Exercise aim ::
Return the data below exactly, stopping after the line with "Draw the outline of every instance of the hand".

Information provided ::

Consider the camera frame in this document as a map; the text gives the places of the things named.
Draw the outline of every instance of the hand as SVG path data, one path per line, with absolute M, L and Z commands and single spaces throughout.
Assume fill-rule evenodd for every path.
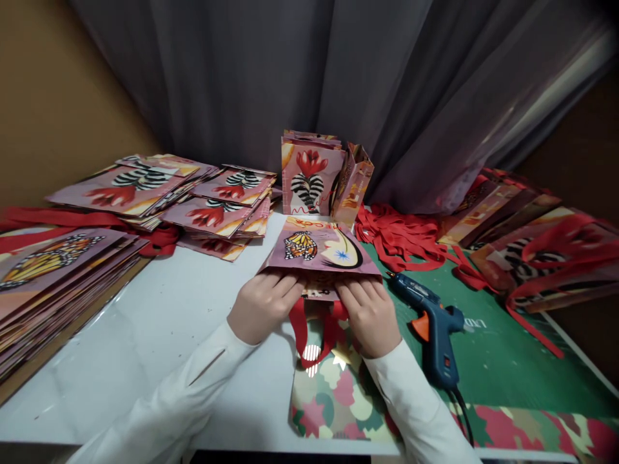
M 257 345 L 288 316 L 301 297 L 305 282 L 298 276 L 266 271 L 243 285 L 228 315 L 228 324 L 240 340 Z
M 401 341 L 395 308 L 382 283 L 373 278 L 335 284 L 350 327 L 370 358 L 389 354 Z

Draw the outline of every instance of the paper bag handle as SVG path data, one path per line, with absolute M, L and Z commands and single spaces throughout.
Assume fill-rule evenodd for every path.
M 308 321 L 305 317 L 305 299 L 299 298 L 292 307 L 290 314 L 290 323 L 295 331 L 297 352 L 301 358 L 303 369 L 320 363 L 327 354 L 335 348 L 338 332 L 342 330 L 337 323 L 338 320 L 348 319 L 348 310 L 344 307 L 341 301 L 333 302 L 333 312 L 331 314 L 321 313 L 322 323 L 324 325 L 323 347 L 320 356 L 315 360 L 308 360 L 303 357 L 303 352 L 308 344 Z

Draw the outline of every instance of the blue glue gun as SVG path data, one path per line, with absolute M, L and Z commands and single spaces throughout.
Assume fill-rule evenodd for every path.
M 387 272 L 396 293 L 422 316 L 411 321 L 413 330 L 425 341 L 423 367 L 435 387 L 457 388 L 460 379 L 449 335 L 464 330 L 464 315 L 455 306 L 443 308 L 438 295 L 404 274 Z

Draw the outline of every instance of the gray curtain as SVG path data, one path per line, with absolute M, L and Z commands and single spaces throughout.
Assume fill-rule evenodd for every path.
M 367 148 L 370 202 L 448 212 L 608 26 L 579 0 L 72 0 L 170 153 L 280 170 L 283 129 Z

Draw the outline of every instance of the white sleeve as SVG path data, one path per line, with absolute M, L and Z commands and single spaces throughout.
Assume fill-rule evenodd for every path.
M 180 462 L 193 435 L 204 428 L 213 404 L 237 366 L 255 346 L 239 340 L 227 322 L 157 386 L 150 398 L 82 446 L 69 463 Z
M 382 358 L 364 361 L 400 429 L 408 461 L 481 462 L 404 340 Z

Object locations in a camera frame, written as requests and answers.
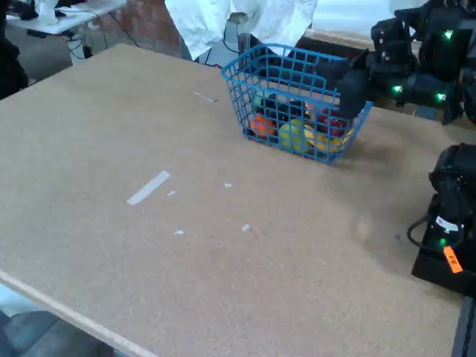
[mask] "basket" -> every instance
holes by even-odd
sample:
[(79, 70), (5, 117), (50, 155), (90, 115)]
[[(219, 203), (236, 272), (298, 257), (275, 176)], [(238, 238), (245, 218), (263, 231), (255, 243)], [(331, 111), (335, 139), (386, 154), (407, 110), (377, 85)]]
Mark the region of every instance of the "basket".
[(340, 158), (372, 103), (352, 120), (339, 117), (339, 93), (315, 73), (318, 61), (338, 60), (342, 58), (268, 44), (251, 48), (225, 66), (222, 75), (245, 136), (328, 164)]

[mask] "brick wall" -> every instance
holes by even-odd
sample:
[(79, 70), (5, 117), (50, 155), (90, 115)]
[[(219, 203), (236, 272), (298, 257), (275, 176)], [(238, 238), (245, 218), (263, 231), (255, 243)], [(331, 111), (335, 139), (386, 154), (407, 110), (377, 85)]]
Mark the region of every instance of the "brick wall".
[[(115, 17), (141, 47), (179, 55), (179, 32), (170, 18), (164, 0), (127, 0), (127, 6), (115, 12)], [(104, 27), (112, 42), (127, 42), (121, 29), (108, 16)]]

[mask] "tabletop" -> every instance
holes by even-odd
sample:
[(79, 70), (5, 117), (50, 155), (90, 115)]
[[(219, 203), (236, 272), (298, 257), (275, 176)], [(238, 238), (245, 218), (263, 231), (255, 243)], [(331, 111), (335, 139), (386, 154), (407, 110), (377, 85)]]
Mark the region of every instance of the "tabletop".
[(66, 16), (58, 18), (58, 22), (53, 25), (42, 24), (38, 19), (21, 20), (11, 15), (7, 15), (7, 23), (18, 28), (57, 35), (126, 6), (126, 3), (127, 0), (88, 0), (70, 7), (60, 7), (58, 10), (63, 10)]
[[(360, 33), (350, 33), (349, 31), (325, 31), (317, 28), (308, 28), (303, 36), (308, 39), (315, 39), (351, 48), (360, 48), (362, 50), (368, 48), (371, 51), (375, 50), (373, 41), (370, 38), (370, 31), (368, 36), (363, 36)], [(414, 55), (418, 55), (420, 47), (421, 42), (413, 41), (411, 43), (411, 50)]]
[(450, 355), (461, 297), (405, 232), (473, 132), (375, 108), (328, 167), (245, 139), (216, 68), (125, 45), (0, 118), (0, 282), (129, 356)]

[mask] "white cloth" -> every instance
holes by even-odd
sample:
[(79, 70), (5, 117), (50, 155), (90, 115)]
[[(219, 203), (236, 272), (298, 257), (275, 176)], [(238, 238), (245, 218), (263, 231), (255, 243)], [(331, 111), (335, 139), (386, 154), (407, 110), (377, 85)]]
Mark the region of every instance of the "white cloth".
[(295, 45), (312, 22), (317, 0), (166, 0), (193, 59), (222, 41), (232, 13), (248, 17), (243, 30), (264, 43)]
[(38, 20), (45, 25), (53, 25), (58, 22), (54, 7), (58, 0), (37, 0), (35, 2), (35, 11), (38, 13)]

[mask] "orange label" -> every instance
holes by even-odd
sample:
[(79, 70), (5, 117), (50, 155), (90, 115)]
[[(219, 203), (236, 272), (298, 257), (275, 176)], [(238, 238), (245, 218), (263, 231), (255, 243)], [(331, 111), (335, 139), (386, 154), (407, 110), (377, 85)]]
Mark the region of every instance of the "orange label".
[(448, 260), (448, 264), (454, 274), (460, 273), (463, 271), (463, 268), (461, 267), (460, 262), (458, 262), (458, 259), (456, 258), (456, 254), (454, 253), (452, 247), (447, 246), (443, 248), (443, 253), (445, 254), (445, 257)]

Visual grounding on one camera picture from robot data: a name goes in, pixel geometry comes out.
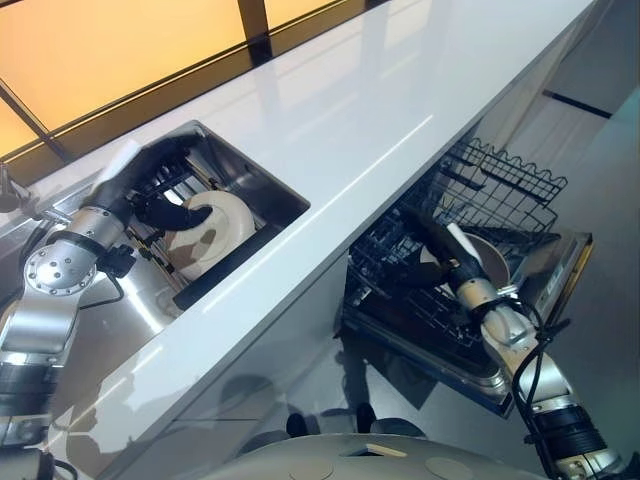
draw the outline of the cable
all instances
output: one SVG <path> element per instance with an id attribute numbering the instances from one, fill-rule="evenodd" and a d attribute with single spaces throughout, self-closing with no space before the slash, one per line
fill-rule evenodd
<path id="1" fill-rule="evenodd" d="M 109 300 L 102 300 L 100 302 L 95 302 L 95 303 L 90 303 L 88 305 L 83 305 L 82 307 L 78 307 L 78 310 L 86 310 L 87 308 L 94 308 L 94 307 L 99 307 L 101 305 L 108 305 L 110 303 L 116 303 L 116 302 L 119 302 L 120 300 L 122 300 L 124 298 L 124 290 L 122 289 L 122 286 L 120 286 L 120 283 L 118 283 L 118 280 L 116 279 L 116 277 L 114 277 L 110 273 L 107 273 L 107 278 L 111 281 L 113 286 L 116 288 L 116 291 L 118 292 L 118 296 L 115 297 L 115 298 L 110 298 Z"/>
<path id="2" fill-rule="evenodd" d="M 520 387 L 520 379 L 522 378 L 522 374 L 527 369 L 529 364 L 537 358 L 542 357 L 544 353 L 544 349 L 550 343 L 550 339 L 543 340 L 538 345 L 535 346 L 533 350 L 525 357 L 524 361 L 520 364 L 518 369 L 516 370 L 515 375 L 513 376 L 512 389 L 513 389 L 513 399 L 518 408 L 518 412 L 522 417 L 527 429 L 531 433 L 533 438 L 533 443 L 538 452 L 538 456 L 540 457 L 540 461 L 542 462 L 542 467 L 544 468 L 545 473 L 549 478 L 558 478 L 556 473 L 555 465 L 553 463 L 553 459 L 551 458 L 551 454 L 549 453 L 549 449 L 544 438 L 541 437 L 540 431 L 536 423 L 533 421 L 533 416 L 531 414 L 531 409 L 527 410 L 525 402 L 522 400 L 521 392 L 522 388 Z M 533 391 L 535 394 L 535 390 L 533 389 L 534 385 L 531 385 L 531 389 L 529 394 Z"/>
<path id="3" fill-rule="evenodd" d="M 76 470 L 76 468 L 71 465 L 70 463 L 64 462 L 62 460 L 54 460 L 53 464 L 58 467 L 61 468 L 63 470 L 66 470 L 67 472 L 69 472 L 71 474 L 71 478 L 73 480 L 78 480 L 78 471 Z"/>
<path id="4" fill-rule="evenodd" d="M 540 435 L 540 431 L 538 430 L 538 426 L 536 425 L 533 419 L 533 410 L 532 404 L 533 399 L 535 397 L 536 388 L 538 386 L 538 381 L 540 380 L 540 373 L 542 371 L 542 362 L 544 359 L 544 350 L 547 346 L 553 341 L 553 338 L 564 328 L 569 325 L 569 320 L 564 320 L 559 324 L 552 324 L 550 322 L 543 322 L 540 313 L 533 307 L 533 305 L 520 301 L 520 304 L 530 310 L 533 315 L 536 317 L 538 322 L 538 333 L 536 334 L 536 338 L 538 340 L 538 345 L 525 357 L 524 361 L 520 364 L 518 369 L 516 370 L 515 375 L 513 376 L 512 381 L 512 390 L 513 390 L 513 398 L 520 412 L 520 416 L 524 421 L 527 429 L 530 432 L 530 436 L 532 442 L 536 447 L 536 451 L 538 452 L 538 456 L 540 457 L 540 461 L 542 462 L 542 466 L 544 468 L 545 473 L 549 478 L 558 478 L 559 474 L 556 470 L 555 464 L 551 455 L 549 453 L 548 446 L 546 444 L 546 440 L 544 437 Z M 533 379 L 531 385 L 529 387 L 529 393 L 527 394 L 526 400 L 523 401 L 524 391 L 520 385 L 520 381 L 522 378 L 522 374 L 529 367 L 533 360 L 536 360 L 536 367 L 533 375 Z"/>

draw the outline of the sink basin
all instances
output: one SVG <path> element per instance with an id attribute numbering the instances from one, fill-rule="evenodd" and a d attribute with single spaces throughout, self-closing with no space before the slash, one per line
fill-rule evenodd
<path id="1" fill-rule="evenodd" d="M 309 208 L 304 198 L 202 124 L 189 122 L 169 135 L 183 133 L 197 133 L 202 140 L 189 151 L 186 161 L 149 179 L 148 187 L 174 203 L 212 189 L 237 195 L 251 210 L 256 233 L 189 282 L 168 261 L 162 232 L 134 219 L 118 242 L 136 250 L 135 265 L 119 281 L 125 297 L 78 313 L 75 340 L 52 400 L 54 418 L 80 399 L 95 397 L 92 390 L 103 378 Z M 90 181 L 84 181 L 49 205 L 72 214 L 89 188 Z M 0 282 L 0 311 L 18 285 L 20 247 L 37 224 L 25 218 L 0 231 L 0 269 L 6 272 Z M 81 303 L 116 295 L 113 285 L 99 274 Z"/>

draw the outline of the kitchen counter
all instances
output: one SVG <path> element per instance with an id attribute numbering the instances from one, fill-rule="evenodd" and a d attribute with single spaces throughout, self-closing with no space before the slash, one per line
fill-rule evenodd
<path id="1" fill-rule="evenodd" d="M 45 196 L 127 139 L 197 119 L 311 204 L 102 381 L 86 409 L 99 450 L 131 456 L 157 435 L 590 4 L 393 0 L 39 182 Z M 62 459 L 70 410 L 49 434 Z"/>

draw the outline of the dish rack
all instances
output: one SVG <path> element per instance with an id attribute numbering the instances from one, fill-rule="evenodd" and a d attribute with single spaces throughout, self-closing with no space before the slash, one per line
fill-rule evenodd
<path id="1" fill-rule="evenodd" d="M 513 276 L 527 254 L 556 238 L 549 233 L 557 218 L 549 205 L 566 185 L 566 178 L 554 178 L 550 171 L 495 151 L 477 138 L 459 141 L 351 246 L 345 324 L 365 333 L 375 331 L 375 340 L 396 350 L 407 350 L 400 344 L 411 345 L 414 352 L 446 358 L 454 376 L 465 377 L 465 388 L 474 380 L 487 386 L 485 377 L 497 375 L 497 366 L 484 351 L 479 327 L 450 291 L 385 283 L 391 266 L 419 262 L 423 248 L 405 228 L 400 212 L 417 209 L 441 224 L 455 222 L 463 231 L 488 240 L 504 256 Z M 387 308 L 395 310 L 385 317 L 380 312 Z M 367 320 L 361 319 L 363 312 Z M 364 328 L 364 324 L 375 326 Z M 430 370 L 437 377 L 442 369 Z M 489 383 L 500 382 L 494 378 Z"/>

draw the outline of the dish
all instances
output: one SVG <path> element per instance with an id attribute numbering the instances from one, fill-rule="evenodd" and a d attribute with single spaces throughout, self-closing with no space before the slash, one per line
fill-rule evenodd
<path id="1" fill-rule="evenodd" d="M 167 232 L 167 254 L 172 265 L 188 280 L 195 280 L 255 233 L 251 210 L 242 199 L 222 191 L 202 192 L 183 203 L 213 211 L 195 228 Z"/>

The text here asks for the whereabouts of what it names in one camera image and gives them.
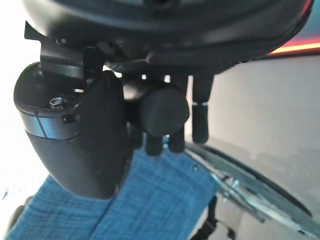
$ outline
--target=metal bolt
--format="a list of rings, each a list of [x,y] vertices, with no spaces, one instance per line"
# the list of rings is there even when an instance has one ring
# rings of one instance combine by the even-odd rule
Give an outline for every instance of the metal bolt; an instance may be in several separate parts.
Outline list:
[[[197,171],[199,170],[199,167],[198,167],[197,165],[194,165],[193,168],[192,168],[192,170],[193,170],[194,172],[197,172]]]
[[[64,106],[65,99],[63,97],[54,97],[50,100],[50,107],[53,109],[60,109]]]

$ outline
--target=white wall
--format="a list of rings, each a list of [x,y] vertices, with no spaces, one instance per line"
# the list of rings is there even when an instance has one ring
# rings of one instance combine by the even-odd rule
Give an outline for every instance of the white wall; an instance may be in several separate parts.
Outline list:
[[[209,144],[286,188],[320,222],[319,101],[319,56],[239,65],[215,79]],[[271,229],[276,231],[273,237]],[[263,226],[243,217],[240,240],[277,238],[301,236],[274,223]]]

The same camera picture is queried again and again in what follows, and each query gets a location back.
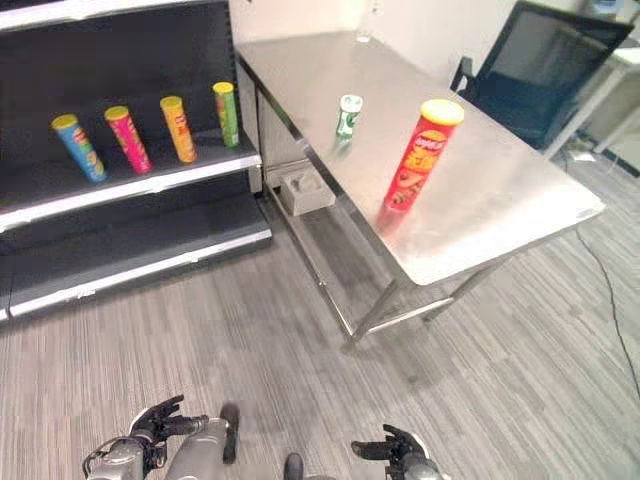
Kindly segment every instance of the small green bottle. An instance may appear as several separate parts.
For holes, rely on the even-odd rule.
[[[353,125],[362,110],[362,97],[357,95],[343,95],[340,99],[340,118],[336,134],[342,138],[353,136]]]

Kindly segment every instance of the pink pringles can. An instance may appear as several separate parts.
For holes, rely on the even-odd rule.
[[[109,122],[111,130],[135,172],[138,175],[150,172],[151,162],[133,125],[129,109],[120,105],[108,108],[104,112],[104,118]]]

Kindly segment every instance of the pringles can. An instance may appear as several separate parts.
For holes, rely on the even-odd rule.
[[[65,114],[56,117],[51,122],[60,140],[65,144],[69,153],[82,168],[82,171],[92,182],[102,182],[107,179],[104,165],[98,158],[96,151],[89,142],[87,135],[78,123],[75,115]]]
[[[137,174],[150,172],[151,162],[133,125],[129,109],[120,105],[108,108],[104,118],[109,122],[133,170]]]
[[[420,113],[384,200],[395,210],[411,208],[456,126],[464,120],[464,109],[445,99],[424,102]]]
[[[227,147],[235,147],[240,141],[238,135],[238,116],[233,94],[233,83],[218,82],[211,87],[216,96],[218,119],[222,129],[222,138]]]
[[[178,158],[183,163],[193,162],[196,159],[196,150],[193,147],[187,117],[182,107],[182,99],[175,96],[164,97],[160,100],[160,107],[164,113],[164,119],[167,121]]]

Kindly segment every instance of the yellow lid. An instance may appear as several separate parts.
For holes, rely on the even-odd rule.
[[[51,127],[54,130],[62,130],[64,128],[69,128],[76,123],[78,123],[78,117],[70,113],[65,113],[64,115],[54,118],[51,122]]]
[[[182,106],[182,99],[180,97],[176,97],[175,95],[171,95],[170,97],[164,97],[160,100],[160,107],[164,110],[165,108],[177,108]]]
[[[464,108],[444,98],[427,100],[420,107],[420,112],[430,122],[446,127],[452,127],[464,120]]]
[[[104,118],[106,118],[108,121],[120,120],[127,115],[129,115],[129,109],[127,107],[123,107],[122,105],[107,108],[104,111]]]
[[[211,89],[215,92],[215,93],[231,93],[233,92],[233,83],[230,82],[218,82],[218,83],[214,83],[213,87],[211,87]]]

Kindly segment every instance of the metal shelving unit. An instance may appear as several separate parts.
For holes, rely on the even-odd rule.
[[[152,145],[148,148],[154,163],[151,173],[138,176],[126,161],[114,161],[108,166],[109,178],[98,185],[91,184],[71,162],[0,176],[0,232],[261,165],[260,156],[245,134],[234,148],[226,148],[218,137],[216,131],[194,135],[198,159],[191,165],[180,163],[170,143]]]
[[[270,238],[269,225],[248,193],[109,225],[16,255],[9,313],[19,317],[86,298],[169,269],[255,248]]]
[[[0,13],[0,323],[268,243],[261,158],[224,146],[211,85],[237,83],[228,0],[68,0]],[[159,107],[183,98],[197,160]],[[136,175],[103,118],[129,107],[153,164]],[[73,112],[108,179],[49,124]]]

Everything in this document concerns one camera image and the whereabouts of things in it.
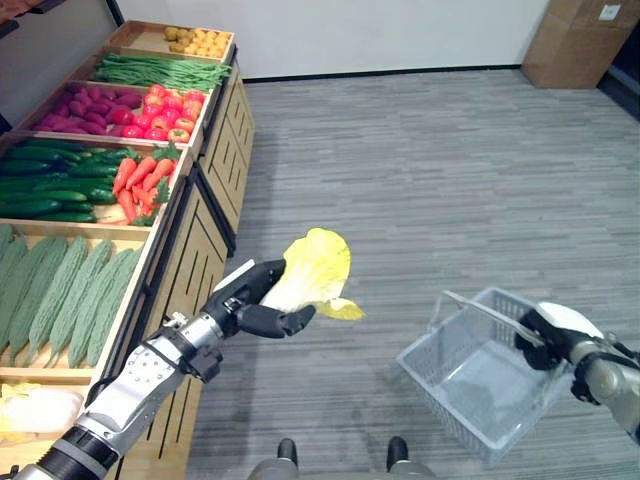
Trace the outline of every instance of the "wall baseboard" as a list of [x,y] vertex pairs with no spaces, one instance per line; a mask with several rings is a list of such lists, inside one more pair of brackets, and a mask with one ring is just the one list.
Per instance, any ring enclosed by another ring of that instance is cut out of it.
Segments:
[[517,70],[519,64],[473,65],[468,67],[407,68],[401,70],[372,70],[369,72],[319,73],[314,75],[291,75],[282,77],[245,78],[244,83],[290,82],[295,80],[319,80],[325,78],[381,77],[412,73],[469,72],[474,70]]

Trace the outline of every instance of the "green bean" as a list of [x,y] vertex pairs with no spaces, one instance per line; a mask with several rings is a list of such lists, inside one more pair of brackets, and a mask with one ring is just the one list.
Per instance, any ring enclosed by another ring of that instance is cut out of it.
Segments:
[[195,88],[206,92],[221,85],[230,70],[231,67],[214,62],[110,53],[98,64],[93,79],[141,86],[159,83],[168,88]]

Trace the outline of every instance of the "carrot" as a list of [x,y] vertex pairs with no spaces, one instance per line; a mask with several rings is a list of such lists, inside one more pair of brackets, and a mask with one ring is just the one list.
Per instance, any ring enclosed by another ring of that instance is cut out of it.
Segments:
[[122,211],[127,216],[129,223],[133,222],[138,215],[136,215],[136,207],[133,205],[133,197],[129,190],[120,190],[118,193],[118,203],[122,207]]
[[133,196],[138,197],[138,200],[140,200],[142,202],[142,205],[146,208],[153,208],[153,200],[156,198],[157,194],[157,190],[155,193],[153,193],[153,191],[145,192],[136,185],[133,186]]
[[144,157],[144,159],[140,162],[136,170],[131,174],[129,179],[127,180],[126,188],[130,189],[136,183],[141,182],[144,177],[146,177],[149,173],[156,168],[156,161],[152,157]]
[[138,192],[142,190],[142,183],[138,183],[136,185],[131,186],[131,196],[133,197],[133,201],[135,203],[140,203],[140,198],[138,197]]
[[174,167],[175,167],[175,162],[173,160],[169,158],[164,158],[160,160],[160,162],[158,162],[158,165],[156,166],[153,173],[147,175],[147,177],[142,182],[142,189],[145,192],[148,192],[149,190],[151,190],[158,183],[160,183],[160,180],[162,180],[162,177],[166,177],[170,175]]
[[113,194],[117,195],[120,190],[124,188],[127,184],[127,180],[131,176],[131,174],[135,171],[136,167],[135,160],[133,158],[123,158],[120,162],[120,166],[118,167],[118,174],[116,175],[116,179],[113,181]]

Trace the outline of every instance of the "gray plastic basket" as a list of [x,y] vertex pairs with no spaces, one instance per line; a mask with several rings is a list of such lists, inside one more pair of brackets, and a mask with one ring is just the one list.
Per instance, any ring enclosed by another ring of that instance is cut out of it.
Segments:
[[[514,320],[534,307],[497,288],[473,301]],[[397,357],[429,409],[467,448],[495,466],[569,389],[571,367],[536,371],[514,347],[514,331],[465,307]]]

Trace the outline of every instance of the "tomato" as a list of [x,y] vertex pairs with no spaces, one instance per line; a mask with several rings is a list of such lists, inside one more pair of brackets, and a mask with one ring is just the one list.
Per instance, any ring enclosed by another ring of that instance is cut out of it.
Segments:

Solution for this problem ::
Consider the camera frame in this document as a map; the text gives the places of the things named.
Draw the outline of every instance of the hand as SVG path data, one path per line, with absolute M, L and Z commands and single spaces throughout.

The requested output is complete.